---------- Materials provided ----------

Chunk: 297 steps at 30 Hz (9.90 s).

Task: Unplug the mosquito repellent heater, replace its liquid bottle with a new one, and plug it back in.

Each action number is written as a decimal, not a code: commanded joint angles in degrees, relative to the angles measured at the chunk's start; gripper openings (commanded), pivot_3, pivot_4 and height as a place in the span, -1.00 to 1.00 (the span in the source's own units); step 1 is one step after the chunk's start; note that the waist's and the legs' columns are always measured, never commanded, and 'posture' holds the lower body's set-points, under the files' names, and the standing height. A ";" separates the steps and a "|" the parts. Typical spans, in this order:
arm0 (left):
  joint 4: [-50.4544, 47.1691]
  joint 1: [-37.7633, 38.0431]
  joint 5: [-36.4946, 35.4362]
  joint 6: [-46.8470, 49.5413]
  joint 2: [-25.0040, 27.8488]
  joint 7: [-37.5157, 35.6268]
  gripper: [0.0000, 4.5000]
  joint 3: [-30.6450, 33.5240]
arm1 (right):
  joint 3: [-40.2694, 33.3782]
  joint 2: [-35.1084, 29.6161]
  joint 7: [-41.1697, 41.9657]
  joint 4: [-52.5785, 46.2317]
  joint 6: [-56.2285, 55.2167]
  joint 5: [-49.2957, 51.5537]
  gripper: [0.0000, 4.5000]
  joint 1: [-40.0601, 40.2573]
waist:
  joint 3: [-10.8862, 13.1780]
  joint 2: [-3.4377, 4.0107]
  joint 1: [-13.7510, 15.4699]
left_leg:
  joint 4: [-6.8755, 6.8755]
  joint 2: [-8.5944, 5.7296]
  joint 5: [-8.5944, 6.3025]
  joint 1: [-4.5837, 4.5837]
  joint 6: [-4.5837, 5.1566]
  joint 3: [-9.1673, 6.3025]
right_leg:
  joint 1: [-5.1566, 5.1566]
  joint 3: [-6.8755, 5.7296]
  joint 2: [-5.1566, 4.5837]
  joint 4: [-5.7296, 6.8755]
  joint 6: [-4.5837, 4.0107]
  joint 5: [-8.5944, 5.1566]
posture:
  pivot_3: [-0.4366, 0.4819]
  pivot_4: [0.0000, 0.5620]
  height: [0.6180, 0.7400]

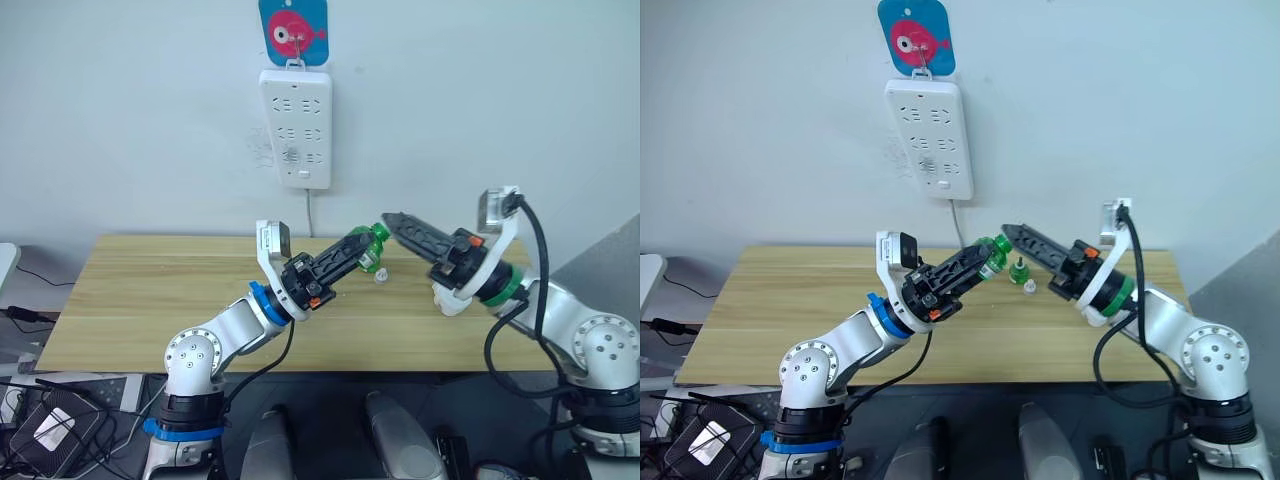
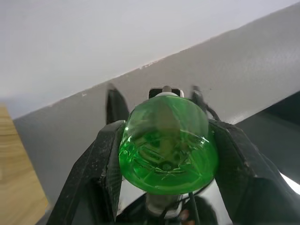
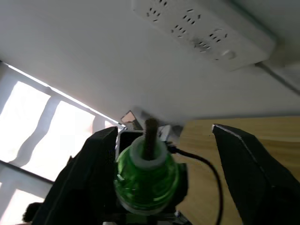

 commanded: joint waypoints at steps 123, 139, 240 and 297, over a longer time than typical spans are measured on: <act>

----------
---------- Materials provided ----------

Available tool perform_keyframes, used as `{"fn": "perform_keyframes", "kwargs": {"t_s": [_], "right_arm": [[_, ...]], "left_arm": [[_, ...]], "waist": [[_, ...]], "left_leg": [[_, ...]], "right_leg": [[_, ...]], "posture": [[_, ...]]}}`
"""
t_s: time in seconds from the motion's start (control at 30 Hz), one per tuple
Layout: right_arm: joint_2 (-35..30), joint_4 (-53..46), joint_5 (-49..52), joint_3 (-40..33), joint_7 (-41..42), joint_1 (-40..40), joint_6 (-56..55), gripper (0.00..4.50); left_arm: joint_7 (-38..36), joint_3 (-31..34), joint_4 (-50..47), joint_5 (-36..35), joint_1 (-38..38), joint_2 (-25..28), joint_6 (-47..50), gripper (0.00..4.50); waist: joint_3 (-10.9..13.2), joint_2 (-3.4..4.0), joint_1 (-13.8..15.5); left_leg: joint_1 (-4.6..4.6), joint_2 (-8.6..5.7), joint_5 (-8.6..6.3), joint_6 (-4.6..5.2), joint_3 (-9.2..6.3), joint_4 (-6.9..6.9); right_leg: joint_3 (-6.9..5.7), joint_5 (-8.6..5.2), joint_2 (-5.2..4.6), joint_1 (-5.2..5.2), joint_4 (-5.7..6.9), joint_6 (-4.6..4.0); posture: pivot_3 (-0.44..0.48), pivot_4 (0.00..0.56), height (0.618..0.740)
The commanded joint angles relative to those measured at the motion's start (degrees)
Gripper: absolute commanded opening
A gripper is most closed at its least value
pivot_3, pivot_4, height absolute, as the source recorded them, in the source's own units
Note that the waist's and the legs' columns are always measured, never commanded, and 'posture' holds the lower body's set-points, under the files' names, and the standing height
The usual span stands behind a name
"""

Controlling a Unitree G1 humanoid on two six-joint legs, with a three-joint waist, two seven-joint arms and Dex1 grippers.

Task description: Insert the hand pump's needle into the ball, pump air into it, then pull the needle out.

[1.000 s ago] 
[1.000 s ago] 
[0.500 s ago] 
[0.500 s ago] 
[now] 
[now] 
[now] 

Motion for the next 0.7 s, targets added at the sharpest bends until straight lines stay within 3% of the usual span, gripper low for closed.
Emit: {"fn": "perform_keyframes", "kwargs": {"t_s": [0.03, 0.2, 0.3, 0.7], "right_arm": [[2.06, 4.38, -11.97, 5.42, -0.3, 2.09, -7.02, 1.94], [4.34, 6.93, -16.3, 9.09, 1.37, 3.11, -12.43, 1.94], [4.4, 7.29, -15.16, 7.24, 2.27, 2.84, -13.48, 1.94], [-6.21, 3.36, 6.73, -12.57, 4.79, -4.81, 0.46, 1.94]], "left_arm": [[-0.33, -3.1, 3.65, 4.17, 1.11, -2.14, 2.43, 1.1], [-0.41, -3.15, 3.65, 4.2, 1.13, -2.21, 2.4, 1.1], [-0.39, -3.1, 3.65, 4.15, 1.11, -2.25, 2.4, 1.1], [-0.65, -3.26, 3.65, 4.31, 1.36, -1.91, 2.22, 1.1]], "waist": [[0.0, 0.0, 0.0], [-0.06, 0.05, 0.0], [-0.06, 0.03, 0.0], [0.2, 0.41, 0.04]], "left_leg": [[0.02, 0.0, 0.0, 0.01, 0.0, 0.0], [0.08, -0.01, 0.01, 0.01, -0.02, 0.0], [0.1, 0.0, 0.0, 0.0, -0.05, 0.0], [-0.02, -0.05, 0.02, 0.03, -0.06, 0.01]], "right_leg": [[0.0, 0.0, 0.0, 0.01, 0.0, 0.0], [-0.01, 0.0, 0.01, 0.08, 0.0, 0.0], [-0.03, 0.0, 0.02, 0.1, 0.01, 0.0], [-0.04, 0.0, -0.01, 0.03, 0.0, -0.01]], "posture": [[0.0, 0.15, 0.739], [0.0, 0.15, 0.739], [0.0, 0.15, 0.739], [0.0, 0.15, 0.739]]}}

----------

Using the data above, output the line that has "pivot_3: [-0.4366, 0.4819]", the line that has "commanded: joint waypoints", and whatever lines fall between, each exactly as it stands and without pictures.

  pivot_3: [-0.4366, 0.4819]
  pivot_4: [0.0000, 0.5620]
  height: [0.6180, 0.7400]


 commanded: joint waypoints at steps 123, 139, 240 and 297, over a longer time than typical spans are measured on: <act>

This output is finished.